C’est en début de soirée, hier, que Navin Ramgoolam a remis sa démission au président de la République, tirant ainsi sa révérence après neuf années au pouvoir. A ce stade, le leader des Rouges soutient «ne pas vouloir faire de blaming game». Le Bureau politique du PTr devra se rencontrer dans les prochains jours et le renouvellement du parti est prévu, comme à l’accoutumée, pour le mois de février, suivant le congrès annuel du Labour, dit-il.

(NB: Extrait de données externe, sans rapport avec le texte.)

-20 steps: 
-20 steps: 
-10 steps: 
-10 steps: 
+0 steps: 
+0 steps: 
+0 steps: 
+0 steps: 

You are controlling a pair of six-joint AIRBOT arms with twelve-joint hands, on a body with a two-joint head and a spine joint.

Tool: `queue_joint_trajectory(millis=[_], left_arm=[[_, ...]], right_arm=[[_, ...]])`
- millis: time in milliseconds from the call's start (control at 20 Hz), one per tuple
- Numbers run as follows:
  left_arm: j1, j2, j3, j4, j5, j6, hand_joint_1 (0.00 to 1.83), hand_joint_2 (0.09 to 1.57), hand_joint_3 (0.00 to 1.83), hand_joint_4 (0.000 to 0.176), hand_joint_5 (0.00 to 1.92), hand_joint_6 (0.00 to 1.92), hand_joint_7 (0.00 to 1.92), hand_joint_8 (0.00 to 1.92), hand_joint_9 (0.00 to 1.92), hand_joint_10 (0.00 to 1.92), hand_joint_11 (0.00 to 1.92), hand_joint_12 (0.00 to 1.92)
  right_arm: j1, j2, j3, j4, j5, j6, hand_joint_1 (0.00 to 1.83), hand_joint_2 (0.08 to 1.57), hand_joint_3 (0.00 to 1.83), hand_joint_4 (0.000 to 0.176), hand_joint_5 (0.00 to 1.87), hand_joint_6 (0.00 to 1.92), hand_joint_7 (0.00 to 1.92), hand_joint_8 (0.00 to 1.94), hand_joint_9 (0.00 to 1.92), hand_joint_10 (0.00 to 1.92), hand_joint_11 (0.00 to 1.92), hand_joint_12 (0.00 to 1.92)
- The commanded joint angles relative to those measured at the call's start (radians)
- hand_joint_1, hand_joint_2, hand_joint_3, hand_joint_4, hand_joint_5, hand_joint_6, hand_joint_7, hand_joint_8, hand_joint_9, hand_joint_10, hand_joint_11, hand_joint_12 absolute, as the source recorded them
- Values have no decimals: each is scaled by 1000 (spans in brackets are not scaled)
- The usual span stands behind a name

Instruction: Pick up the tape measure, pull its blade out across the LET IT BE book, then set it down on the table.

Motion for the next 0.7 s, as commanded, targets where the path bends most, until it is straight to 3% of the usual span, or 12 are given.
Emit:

Vêtu d’un complet noir et d’une cravate grenat, la main dans la poche, c’est nonchalamment que l’ex-Premier ministre — après un entretien d’une heure avec le président de la République, Kailash Purryag — s’est dirigé vers les journalistes présents à la State House. D’une voix sobre, il devait déclarer : «Voilà, comme prévu, j’ai remis ma démission au Président de la République.» Et ajouter, d’une voix encore plus calme : «Je félicite le nouveau Premier ministre et je souhaite bonne chance au nouveau gouvernement.»
Interrogé sur ses projets politiques à ce stade de sa carrière, où il accuse une défaite de son parti, et une défaite personnelle en n’étant pas un élu, le leader du PTr a répondu : «Je n’entrerai pas dans un blaming game.» Il indique qu’il réunira son Bureau politique dans les prochains jours et le parti compte passer en revue la situation. Invité par la presse à commenter les propos du leader du MMM, Paul Bérenger, qui place la défaite de l’alliance PTr-MMM sur le dos de Navin Ramgoolam, l’ex-Premier ministre insiste à nouveau qu’il «ne souhaite pas entrer dans aucun blaming game». Il laisse entendre que si les rouges connaissent déjà quelques-unes des raisons qui ont mené à la défaite du PTr, «un comité sera institué pour analyser la situation». Par la suite, dit-il, les rouges tiendront, comme d’habitude, leur congrès annuel en février et procéderont, comme c’est toujours le cas, au renouvellement du parti.
Navin Ramgoolam s’est ensuite engouffrée dans sa BMW, pour s’en aller, suivi pour la dernière fois de ses riders.